REQUIRED ACTION = Transcribe the rest of the listing below, starting with the line that contains "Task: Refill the" and ending with the last line, exactly as written.

INPUT DATA =
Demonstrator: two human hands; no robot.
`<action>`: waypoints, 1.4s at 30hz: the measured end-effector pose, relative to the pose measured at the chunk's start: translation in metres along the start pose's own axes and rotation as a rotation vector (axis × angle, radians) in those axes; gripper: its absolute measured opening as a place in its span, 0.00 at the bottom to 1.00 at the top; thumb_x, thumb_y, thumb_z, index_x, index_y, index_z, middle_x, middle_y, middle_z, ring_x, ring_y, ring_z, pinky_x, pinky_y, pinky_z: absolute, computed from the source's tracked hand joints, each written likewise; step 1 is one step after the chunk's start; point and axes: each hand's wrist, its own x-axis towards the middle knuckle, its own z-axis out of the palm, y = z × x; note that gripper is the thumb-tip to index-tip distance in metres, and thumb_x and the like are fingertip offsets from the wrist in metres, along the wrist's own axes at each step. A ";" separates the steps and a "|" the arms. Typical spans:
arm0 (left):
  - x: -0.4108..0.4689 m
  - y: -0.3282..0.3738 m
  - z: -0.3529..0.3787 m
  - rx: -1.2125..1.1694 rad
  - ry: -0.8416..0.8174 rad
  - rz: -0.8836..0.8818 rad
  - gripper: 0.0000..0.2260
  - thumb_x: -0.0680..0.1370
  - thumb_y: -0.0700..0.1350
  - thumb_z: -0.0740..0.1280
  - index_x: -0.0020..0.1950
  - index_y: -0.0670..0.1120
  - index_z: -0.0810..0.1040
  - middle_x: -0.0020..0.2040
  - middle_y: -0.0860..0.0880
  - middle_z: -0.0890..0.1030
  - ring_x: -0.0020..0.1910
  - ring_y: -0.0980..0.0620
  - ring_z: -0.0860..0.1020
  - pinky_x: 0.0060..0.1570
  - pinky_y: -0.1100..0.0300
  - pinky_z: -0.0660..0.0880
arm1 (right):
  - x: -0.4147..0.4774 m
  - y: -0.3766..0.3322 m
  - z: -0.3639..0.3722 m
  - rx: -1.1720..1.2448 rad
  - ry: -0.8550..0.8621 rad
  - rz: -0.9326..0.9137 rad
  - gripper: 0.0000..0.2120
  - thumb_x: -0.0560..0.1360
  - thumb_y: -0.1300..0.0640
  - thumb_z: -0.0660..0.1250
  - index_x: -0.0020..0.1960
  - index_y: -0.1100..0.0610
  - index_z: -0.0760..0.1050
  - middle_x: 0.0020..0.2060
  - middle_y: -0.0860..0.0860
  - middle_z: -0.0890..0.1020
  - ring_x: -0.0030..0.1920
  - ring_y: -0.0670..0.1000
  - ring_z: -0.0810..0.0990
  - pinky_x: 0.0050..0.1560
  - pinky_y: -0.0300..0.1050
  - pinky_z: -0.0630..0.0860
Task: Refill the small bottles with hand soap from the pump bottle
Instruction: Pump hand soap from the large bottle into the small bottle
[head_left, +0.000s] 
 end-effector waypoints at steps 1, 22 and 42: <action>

OUTPUT OF THE TASK =
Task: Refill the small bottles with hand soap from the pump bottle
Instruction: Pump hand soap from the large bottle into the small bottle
[head_left, +0.000s] 
 end-effector waypoints at steps 1, 22 and 42: <action>

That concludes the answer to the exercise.